Some unexpected findings in CBL 2.x

benjamin_glatzeder · October 2, 2019, 1:48pm

CBL 2.6 Android
SG 2.6
CB Server 6.0 CE

Below are some unexpected findings. I put them in one post instead of creating several individual posts at once.

1) ReplicatorChangeListener

Adding a one-off listener does never fire, IF a replicator listener was not created before the replicator was started.

// in some class
tokenReplicationListener = MyCBLUtilClass.myReplicator.addChangeListener(new ReplicatorChangeListener() {
            @Override
            public void changed(@NonNull ReplicatorChange change) {
                Log.d(TAG, "in change status = " + change.getStatus().getActivityLevel());
                // once the correct change event was observerd, remove one-off listener
            }
        });

// in MyCblUtilClass
replicator = new Replicator(myConfig);
// If this listener is not added, one-off listeners added in other classes won't fire. 
// If this listeners is added, one-off listeners in other classes do fire
tokenReplicationListener = replicator.addChangeListener(change -> {
// code to handle events or no code at all
});
replicator.start();

Expected: A listener can be added at any moment and fire change events.

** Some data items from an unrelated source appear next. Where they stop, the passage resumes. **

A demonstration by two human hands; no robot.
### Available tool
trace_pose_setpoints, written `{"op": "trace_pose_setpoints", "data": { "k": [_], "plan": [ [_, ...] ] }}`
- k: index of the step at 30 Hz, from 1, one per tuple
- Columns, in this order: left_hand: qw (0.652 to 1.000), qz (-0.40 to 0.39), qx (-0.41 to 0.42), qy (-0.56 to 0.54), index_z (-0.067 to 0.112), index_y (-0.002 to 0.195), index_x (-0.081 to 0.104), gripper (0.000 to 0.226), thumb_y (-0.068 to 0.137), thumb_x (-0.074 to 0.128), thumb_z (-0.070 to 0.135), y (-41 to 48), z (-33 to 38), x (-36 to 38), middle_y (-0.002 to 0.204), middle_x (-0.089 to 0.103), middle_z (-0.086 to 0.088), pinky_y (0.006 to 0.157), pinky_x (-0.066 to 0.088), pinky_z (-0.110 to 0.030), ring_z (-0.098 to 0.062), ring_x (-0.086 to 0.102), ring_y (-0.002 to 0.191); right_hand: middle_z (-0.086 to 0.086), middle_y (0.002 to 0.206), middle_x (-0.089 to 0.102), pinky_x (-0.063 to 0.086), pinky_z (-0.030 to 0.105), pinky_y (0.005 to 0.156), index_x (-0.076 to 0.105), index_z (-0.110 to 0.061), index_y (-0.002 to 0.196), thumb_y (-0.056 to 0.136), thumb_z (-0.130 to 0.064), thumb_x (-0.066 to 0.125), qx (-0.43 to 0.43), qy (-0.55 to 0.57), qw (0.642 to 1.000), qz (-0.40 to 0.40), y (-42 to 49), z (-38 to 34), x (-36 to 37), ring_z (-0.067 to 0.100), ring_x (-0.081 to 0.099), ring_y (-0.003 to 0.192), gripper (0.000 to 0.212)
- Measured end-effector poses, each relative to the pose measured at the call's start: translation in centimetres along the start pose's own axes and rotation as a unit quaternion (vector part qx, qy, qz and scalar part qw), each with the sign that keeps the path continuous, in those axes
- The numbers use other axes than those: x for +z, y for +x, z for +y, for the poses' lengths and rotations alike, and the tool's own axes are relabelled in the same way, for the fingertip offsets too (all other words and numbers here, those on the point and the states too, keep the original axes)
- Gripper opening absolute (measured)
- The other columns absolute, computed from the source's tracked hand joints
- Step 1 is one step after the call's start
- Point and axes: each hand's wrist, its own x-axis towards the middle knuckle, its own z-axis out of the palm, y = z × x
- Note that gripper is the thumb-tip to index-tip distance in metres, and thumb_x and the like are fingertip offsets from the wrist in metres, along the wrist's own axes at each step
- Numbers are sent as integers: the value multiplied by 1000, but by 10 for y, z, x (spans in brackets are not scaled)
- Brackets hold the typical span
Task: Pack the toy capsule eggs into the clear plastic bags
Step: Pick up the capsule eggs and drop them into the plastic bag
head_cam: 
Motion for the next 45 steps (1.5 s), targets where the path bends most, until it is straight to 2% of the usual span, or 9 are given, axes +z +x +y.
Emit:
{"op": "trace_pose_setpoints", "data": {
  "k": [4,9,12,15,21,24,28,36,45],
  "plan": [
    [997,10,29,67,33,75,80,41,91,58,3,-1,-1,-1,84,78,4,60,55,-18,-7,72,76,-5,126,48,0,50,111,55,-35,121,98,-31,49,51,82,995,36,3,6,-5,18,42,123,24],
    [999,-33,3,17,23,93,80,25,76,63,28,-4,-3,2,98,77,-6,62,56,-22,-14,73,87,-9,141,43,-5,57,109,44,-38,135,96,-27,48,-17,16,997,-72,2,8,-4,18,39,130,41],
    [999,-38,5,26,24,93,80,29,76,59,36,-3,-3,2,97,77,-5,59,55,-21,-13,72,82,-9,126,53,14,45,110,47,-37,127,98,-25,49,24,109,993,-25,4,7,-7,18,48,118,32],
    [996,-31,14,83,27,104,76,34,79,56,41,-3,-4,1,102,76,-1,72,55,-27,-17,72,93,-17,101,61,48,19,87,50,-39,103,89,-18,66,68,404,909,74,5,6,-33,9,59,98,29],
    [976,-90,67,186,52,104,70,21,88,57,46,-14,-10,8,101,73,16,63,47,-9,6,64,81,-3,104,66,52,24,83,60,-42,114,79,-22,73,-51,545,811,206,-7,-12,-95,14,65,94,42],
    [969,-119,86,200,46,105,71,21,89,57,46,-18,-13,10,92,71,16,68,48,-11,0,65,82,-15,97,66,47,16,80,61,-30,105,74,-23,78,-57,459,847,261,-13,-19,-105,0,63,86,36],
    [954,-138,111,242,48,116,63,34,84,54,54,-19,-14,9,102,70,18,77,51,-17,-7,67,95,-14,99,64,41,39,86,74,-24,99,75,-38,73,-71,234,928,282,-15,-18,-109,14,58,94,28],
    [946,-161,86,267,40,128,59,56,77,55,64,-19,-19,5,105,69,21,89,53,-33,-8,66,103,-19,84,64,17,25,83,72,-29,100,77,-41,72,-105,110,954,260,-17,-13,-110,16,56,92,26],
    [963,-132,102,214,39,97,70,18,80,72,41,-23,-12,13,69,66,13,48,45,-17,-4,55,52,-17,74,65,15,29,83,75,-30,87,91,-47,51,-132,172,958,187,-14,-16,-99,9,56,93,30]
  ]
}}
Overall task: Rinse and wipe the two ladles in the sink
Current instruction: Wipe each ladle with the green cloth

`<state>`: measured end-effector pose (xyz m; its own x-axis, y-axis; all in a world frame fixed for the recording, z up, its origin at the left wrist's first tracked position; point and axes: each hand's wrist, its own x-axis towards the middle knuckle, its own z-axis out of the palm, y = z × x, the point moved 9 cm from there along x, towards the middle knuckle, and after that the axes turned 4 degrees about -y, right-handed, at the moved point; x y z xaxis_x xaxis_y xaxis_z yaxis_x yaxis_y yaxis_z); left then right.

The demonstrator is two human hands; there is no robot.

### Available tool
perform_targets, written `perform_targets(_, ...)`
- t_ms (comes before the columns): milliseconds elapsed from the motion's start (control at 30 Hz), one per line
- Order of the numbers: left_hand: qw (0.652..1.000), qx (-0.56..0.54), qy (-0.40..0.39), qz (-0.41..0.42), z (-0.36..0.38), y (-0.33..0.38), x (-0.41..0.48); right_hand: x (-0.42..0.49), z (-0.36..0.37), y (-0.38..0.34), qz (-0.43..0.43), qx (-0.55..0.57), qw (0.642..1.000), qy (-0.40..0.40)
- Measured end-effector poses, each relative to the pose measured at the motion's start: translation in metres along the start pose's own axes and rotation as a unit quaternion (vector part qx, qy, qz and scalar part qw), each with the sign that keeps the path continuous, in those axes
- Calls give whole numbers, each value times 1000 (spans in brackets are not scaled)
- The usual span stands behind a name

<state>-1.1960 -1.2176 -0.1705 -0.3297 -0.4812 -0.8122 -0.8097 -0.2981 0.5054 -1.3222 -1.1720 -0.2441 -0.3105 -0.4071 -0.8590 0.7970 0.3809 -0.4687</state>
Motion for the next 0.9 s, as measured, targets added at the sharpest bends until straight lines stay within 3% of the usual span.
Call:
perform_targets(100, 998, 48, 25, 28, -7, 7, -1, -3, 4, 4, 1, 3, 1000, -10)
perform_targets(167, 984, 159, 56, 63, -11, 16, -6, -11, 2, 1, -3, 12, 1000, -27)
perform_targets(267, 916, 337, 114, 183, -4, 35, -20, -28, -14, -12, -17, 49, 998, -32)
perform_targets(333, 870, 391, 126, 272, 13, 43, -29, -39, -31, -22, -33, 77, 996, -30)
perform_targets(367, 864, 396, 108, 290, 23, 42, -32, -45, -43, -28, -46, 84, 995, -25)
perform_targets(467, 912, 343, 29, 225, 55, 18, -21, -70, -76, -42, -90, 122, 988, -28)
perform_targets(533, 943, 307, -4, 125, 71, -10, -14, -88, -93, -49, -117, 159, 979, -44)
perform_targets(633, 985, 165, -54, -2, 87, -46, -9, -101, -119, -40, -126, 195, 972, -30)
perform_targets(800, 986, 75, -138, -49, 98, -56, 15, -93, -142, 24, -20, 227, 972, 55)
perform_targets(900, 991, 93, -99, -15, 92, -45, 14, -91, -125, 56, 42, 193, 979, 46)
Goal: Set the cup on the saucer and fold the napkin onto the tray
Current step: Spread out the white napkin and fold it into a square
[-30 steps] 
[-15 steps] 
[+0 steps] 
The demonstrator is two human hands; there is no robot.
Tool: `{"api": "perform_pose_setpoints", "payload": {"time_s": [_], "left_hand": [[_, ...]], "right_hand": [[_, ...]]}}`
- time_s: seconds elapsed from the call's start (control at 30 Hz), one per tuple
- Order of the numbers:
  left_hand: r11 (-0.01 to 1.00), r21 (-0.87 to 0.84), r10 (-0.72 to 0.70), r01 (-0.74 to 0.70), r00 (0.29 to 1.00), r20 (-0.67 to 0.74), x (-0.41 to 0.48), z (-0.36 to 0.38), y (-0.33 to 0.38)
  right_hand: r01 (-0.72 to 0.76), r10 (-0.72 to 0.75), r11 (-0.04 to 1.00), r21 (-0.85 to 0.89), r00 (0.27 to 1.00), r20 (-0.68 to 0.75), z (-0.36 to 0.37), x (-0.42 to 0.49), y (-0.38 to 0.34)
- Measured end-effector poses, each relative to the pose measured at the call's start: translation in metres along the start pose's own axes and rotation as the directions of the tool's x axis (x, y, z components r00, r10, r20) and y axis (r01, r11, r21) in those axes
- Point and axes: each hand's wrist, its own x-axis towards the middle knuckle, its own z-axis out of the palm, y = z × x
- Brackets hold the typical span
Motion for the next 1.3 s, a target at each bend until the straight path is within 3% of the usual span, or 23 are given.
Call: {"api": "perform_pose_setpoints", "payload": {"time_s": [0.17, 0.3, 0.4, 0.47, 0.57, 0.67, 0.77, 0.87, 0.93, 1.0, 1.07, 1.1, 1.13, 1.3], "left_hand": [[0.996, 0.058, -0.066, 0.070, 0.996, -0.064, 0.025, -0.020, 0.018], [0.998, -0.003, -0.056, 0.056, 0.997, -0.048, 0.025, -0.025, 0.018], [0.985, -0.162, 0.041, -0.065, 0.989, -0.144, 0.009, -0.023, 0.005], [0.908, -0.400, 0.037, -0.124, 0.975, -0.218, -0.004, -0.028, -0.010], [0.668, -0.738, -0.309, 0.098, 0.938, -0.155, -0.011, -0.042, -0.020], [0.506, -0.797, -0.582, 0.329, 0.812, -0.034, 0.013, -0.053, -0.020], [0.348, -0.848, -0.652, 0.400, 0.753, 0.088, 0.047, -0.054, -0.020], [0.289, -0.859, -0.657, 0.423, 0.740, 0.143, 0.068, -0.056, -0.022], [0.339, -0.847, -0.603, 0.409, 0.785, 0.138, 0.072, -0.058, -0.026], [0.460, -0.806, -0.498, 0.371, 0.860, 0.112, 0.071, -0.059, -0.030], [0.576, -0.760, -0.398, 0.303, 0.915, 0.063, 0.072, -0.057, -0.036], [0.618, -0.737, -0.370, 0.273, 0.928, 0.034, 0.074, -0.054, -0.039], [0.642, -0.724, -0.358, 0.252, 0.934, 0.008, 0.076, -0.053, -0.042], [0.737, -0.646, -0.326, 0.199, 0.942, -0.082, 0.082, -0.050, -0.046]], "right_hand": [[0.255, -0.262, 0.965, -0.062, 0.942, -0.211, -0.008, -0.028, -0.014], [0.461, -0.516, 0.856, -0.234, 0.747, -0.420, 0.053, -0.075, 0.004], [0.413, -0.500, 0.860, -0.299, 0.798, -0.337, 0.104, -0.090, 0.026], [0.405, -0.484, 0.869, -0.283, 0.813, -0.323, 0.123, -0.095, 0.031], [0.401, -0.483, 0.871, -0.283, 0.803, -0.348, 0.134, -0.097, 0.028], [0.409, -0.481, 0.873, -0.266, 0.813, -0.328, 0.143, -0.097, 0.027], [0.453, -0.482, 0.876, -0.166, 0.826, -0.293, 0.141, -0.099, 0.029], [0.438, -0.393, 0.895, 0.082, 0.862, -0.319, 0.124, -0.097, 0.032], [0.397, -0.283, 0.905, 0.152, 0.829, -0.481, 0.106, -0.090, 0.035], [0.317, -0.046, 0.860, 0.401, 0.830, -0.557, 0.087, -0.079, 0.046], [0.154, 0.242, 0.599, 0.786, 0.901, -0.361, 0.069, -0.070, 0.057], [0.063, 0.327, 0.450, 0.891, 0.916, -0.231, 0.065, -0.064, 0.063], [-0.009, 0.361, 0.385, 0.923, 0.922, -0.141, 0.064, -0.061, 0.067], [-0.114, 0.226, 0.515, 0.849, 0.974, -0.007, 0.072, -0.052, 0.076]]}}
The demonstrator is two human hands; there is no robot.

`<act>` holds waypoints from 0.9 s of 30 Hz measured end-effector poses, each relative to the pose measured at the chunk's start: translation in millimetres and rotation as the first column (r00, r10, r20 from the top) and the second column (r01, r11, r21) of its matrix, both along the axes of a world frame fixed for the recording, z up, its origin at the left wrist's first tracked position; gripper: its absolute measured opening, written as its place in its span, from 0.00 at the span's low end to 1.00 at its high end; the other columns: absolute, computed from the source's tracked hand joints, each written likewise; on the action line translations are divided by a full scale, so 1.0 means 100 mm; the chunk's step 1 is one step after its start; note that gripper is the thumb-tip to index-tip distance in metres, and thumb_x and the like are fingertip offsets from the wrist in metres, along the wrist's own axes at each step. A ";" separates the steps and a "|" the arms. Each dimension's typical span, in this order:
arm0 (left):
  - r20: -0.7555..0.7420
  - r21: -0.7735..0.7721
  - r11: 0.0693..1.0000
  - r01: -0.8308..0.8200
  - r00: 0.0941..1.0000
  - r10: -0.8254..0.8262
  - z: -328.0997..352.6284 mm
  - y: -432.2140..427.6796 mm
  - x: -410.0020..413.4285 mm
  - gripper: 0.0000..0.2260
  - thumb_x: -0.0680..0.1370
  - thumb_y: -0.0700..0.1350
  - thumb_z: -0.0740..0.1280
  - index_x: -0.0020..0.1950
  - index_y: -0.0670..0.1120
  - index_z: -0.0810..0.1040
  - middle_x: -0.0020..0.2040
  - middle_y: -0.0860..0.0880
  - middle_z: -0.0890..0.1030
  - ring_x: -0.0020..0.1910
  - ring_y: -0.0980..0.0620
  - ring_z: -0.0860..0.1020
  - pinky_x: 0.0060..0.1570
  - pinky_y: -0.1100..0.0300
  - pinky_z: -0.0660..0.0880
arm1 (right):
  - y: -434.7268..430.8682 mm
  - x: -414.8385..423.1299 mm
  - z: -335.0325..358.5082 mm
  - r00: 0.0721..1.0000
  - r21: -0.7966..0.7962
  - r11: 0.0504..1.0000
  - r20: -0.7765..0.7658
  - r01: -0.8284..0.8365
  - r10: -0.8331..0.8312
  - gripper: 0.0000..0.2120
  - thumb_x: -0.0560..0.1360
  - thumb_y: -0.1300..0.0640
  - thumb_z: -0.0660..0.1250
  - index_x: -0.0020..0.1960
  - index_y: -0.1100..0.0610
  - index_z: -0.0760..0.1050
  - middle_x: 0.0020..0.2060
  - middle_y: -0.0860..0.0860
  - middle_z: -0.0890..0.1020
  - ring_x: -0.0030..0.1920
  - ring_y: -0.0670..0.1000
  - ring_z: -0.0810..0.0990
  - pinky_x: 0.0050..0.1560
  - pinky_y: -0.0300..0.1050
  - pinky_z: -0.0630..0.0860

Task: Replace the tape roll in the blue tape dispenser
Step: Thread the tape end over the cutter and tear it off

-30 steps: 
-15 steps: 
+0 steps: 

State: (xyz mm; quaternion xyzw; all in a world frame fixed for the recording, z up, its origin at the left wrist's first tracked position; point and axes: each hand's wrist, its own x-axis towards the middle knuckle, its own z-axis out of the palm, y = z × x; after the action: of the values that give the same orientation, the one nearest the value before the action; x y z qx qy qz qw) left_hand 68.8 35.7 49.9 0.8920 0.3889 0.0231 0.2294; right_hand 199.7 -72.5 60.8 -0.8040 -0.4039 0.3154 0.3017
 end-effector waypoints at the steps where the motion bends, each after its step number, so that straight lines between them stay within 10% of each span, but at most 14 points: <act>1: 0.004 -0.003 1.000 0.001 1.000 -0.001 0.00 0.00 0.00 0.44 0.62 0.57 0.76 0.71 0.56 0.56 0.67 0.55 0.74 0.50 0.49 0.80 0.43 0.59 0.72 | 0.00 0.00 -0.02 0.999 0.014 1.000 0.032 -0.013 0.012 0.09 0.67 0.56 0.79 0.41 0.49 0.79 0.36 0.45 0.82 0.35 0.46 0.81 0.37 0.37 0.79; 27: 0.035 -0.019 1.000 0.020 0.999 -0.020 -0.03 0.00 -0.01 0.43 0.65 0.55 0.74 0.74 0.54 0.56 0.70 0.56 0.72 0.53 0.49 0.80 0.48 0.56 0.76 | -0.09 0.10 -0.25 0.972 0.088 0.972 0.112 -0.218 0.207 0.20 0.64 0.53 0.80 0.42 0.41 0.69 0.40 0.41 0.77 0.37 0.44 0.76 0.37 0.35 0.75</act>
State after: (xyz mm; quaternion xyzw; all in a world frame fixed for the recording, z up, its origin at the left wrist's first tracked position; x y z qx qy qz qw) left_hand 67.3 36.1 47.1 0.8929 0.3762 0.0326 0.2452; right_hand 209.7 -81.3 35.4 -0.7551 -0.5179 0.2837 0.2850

2) DocumentReplicationListener

Same as 1) but with DocumentReplicationListener

3) Purging documents

Purging documents does not fire events in a QueryChangeListener of a query. Create/Update/Delete events are fired. I believe this changed from 1.x to 2.x. I believe the old LiveQuery received purge events.
Expected: QueryChangeListener fires when documents are purged.

4) Session timeout with custom authentication and replicator

To test if the continuous replication stops once the session cookie expired I set the session TTL to 60 seconds. It does continue after the session time ran out and even after the bucket was compacted and the _sync:session:XXX document was compacted away.
Expected: Continuous replication stops once the session expired.

5) Updating rejected document by SG

Let me preface this issue that I could not consistently reproduce it. The scenario is:

Client A updates document with an invalid value. SG rejects it. All good so far.
Client B updates the same document with good values. SG accepts it.
Client A does not get the new updated document with only good values right away. Sometimes it works the first time. Sometimes Client B needs to update the document several times until it was synced to Client A

I can easily work around the findings but wanted to bring awareness to them. If all works as expected then it’s documented here now as I didn’t find it in the documentation.

Thanks!

blake.meike · October 2, 2019, 5:43pm

WRT #1 and #2, I would be interested in seeing code that could demonstrate your assertions. Adding a listener after a process starts is certainly a race. I would like to see evidence that a single listener, added after the, e.g., replicator starts, but before it is finished, does not receive notifications.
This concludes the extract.